At the same time, people drove more miles, so the fatality rate dropped a bit, from 1.48 deaths per 100 million vehicle miles traveled in 2003 to 1.46 deaths in 2004. That’s the lowest since records were first kept in 1966, the administration’s report said.
Alcohol-related fatalities dropped 2.1 percent last year, to 16,654 in 2004.
Reporting the mixed results, Transportation Secretary Norman Mineta said the nation was “in the midst of a national epidemic” and urged motorists to buckle up.
“If this many people were to die from any one disease in a single year, Americans would demand a vaccine,” Mineta said. “The irony is we already have the best vaccine available to reduce the death toll on our highways — safety belts.”
Fifty-six percent of those killed weren’t wearing seat belts, a rate unchanged from 2003.
NHTSA Administrator Jeffrey Runge noted that seat belt use is at 80 percent, an all-time high, but said “we could save thousands more lives each year if everyone buckled up.”
In 2004, 75.9 percent used seat belts in Missouri, and there was an 11 percent reduction in nonuse from 2003 to 2004, according to NHTSA data.
Deaths of drivers and passengers in sport utility vehicles rose 4.9 percent, though it was not clear how many more SUVs were on the road last year.
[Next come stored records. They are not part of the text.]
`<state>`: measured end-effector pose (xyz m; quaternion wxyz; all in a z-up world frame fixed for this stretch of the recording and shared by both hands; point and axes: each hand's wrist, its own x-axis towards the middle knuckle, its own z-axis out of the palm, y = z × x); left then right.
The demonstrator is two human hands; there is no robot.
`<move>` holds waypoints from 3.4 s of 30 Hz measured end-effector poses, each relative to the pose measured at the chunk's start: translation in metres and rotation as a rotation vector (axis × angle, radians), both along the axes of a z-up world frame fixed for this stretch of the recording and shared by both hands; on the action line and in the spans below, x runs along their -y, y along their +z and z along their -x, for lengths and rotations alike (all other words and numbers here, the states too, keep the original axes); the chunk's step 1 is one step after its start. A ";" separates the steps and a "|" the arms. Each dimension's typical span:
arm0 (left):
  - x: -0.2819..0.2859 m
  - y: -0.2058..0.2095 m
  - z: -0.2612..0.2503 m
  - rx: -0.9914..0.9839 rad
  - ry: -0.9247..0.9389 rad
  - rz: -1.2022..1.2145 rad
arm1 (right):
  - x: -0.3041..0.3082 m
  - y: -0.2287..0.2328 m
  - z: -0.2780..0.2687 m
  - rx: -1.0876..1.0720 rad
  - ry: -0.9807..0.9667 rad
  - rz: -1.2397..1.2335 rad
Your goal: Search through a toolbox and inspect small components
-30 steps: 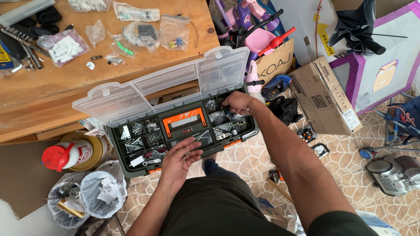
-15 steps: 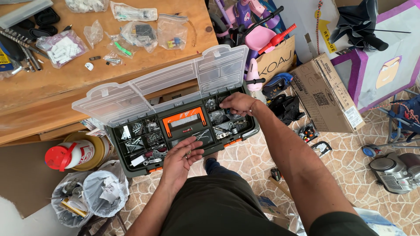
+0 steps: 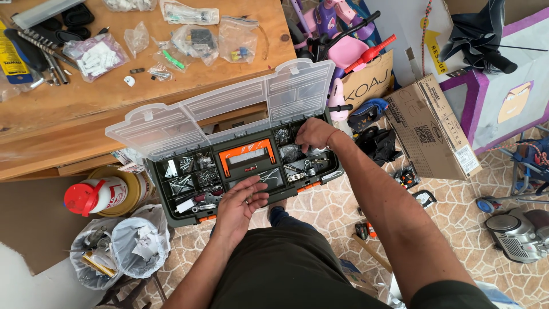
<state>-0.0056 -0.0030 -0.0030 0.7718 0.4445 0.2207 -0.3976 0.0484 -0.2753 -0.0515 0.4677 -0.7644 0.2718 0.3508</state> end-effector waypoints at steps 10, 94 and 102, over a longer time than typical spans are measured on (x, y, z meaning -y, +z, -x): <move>0.002 0.005 0.001 0.015 0.026 -0.007 | -0.020 0.032 0.008 0.140 0.262 0.379; -0.091 -0.051 -0.053 0.107 0.193 -0.548 | -0.196 0.035 0.063 0.642 -0.358 -0.192; -0.093 -0.044 -0.051 0.076 0.207 -0.473 | -0.189 0.047 0.066 0.363 -0.749 -0.568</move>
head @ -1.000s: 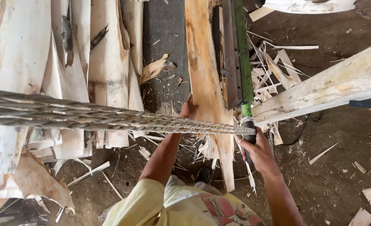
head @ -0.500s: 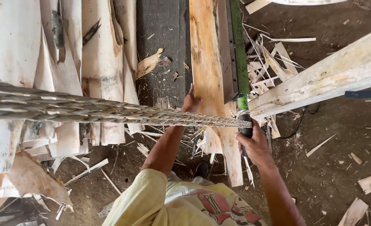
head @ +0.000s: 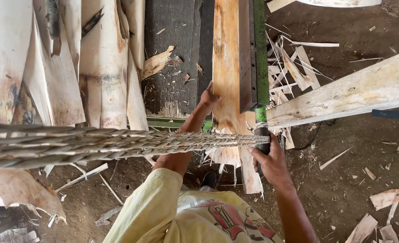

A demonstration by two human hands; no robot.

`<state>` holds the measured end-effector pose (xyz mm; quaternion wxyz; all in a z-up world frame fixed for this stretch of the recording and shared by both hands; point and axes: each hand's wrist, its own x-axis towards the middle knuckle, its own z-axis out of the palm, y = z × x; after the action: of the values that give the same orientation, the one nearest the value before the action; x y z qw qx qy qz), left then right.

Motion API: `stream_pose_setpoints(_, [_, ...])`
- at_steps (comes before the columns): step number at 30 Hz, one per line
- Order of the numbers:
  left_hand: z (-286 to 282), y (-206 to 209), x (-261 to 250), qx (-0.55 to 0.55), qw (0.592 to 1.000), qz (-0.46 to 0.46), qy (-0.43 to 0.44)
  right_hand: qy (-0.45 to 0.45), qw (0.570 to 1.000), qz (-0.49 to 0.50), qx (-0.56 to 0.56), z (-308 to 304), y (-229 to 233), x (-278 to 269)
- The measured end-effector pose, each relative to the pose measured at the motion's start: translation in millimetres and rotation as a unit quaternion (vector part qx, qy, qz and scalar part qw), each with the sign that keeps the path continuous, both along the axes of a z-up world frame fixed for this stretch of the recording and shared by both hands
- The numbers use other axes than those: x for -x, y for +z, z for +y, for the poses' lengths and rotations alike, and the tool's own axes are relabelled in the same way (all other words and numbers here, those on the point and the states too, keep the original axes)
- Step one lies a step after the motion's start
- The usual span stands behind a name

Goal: Trimming or slicing thin wood strips using a manual/mechanical cutter.

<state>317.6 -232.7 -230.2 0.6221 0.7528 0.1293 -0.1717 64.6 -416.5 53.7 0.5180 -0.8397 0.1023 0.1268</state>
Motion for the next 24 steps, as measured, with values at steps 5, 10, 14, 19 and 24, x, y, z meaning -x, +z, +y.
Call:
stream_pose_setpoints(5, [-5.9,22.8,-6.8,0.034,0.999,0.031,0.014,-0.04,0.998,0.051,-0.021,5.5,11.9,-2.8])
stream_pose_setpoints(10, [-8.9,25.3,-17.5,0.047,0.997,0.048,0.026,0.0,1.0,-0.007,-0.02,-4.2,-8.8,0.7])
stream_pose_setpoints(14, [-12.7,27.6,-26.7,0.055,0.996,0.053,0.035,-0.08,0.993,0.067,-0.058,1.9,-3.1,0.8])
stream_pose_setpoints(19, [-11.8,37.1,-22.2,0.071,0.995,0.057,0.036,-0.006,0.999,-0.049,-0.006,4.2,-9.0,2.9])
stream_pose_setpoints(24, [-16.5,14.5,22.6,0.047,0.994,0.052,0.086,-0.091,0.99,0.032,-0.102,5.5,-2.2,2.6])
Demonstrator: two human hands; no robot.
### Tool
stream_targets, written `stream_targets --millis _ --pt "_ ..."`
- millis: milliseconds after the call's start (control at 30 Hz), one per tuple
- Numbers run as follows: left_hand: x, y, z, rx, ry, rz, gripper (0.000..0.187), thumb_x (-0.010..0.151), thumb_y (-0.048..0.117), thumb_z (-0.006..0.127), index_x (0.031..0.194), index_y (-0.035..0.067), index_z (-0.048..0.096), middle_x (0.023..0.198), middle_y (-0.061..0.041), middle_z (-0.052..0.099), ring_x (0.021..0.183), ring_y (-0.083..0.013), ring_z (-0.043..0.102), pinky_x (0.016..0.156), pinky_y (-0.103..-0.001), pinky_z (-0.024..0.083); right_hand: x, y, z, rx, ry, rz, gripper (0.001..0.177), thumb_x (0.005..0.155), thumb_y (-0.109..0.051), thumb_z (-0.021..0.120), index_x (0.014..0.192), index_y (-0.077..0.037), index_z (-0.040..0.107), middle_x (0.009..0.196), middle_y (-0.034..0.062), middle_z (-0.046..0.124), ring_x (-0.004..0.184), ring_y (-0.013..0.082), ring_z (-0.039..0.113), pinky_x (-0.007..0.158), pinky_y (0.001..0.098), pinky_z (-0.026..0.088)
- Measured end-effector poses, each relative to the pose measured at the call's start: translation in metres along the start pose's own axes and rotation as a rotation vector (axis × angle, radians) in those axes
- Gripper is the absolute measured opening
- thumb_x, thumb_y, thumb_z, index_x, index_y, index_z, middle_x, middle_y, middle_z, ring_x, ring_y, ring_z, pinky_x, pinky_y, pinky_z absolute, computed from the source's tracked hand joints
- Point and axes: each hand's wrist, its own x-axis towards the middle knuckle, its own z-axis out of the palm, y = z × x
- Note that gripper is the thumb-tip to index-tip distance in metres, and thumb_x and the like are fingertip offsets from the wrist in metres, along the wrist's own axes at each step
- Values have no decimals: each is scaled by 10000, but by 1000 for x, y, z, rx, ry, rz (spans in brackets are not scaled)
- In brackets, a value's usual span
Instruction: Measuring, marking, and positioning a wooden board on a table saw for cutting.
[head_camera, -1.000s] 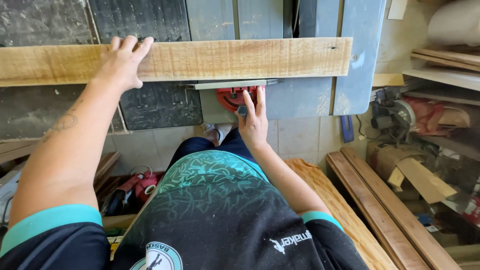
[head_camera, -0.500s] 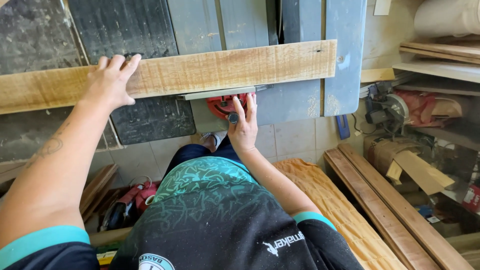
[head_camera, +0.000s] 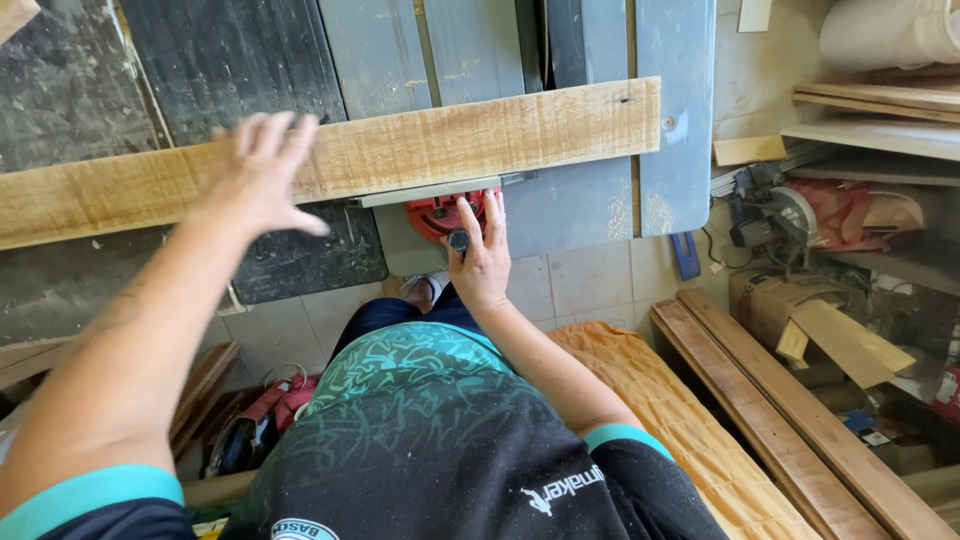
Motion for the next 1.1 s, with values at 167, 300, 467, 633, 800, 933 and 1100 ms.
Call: stream_targets --millis 167,300,467,633,800,933,1100 --pt "25 87 -23 -185 2 167 1352 560 575 955 1692 160 344 1705 -289 296 1563 -563 160 1133 -880 84 1 0 1 -13 -6 -8 752 874 -391 858 1543 -202 572 1656 216 389 1537 453 393 1262 514 356" --pt "55 84 25 -98 52 180 1207 572 443 966 1652 276 452 1697 -194 357 1542 -526 283 1094 -899 202 0 3 0 -19 -19 -23 756 895 -409 829 1567 -209 547 1668 218 378 1541 453 389 1250 510 371" --pt "63 80 34 7 108 188 1063 578 323 888 1587 319 557 1634 -113 459 1430 -438 442 1047 -838 365 -3 7 6 -27 -16 -10 757 905 -449 809 1570 -206 542 1669 218 380 1544 442 392 1247 500 373" --pt "67 79 37 15 123 202 1059 565 308 887 1576 318 574 1612 -125 478 1395 -447 475 1032 -845 381 -4 6 6 -32 -33 10 776 895 -464 803 1578 -215 531 1685 213 359 1562 422 370 1263 483 361" --pt "72 84 9 -31 121 195 1033 591 274 896 1572 316 578 1598 -160 506 1387 -480 488 1035 -872 359 14 0 3 -9 -55 35 743 923 -445 787 1581 -218 526 1685 210 358 1572 408 356 1271 481 356" --pt "76 89 -21 -1 -106 135 1115 706 317 896 1656 344 314 1729 -114 221 1490 -414 274 1195 -780 221 24 -7 -2 84 -104 14 632 1107 -297 686 1657 -221 383 1752 164 246 1646 456 262 1174 540 551" --pt "75 84 -9 21 -89 149 1107 713 350 892 1660 338 320 1715 -128 253 1477 -429 310 1179 -792 251 20 -12 -6 69 -119 16 648 1092 -272 720 1649 -211 394 1748 165 256 1640 458 282 1215 554 521"
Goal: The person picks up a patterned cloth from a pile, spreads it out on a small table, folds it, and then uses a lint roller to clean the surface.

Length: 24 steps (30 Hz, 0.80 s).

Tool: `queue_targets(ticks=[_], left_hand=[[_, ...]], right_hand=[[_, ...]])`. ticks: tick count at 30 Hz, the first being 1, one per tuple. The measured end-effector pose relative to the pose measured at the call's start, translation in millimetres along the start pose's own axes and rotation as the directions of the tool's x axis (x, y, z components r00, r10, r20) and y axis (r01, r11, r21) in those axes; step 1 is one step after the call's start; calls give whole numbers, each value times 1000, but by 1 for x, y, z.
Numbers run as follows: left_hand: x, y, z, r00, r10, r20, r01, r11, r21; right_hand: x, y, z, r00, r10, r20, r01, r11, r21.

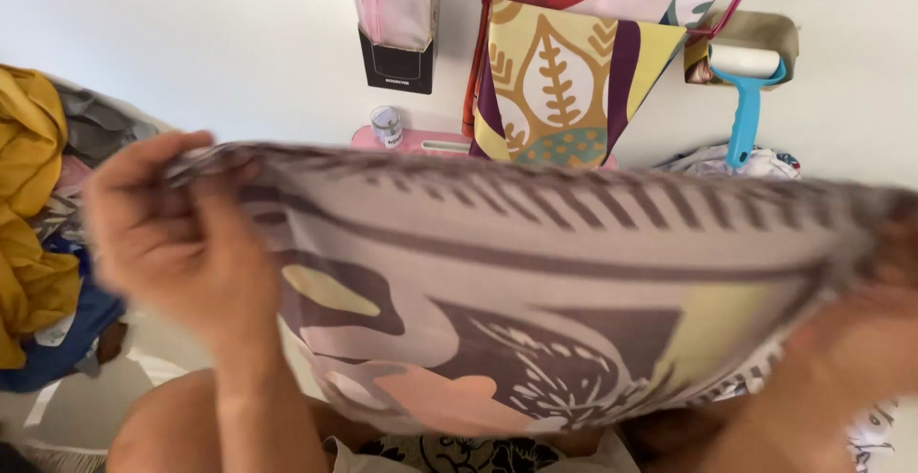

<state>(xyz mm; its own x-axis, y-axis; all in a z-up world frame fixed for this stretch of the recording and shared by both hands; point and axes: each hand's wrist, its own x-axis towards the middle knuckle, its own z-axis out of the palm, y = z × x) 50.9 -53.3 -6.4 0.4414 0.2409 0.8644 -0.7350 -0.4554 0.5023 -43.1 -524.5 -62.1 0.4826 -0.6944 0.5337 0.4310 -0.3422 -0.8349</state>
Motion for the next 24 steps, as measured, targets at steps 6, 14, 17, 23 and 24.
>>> queue_targets(ticks=[6,14,17,23,24], left_hand=[[-81,-99,78,892,-452,21,453,889,-71],[-215,-216,132,887,-453,84,425,875,232],[-230,-244,137,867,-472,158,417,863,285],[-220,-281,161,871,-444,211,390,885,253],[-217,-286,168,873,-441,208,389,887,250]], right_hand=[[-19,99,103,935,-354,-3,352,932,-85],[-94,297,113,998,52,-33,-61,936,-346],[-97,306,120,995,92,43,-67,911,-407],[-75,331,142,996,89,28,-67,892,-447],[-69,337,145,996,85,28,-64,894,-444]])
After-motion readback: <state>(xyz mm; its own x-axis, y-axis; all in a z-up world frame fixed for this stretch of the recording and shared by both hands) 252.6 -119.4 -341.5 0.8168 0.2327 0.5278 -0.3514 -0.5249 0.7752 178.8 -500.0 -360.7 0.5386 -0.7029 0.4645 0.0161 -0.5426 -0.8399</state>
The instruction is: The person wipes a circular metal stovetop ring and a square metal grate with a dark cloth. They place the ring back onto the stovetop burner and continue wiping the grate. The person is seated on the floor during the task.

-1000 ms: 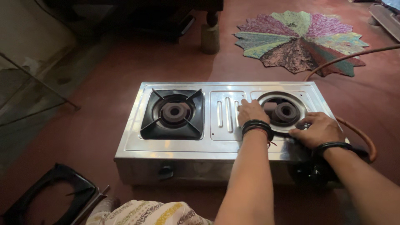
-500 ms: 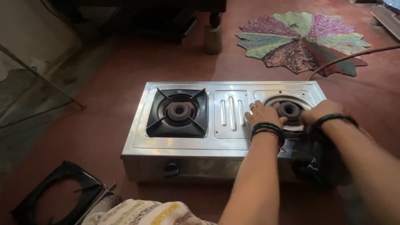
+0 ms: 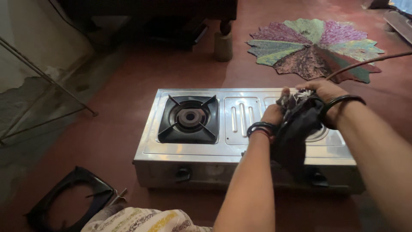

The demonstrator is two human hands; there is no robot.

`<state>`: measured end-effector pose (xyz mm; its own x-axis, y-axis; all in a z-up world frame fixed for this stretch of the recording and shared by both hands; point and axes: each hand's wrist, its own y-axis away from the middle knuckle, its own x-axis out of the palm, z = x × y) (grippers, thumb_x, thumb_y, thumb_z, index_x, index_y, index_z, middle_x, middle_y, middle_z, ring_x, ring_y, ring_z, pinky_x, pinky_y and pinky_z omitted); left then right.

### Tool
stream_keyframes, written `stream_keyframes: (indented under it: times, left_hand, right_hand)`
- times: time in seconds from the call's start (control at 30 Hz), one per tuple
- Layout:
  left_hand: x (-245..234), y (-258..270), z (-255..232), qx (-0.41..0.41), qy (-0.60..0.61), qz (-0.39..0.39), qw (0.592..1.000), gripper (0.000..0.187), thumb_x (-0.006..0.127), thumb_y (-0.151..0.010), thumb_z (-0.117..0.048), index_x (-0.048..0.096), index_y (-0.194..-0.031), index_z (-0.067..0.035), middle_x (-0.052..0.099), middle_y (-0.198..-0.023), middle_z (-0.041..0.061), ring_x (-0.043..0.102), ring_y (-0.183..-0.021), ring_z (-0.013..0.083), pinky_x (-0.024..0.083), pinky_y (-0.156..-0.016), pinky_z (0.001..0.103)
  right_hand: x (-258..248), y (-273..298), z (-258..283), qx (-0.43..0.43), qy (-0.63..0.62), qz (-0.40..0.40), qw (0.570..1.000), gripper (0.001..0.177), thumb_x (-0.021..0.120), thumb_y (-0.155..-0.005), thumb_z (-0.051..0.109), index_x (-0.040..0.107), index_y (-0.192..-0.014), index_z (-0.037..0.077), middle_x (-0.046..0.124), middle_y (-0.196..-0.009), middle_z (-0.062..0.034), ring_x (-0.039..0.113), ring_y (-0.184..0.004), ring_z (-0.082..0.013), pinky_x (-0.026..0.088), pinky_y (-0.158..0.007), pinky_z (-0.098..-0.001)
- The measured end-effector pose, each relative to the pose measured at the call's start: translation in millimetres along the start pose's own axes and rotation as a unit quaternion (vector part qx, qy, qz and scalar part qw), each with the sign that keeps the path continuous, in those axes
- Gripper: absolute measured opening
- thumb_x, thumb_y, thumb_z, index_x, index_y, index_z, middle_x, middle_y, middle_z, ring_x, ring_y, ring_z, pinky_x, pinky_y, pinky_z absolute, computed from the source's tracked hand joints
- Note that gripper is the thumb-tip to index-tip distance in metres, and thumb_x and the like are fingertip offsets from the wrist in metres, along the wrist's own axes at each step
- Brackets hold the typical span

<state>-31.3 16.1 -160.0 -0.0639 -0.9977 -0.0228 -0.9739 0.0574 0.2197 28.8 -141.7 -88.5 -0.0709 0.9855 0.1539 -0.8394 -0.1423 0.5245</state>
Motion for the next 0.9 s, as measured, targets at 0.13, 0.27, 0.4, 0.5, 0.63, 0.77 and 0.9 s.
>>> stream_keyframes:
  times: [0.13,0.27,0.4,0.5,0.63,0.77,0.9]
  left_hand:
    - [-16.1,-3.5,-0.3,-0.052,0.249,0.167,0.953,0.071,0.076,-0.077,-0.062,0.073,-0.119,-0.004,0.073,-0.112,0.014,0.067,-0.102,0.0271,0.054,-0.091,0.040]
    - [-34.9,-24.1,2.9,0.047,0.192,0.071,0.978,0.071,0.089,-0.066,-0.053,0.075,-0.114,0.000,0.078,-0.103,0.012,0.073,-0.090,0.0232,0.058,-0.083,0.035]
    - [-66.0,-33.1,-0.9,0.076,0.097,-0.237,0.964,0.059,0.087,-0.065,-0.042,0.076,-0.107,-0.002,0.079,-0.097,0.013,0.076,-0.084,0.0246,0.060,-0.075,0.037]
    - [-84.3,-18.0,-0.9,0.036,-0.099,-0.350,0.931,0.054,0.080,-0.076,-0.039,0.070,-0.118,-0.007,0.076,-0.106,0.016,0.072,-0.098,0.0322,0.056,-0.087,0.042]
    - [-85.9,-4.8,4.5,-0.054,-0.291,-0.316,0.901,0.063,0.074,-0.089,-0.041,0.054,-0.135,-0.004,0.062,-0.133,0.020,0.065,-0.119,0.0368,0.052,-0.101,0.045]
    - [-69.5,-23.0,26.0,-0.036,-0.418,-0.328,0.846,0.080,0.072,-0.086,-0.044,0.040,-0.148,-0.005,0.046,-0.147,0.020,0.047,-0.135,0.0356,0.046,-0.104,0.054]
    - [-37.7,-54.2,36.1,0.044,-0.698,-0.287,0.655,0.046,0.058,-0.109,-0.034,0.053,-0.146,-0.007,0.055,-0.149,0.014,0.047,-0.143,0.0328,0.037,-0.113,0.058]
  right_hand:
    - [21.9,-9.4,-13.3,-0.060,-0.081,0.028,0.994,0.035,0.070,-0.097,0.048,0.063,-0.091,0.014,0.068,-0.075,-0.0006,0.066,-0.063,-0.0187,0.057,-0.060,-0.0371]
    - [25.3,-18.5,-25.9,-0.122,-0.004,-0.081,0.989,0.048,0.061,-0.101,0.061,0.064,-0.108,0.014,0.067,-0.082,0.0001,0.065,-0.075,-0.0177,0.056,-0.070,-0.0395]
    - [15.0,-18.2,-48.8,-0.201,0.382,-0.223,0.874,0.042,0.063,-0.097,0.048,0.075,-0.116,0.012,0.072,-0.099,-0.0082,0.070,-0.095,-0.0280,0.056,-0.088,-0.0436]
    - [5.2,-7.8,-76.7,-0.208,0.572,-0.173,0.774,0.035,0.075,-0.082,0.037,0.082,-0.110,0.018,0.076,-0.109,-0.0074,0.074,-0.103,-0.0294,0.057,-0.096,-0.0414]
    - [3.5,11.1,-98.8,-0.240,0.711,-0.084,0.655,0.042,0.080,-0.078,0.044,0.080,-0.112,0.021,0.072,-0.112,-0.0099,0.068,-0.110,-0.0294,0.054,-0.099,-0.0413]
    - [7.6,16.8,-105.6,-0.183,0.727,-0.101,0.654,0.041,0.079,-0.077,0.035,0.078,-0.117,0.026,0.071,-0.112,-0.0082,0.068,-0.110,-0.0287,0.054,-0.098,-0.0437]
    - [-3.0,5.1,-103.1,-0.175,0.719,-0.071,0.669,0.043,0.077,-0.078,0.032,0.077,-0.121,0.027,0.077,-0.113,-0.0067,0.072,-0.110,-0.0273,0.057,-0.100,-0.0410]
Rollover fatalities in these popular vehicles increased 6.9 percent, while SUV rollover injuries dropped 3 percent.
The number of deaths dropped 2.4 percent for people in passenger cars and fell 2 percent for pickup trucks. Among large trucks, the number of people killed grew 3.7 percent.
Jacqueline Gillan, vice president for watchdog group Advocates for Highway and Auto Safety, called the results “bad news for the American public.”
“The government wants us to believe, that even though more family members and friends were killed in crashes last year, that things are really getting better because we spent more time driving,” Gillan said. “The cold hard reality is that we are stuck in neutral.”
In 2004, there were more vehicles registered — 235.4 million — and they drove more miles — 2.92 trillion.
Fatal crashes involving drivers between the ages of 16 to 20 increased slightly, from 7,353 in 2003 to 7,405.
The figures predicted the seventh straight increase for motorcycle fatalities. In 2004, 3,927 motorcyclists died, an increase of 7.3 percent over 2003.
In Missouri, motorcycles constituted 5.4 percent of the total 1,663 traffic casualties in 2003, according to the NHTSA Web site.
The data released Thursday are considered projections. NHTSA plans to release final 2004 fatality figures in August. NHTSA collects crash statistics from all 50 states.
Missourian reporter Kate Gilliam contributed to this report.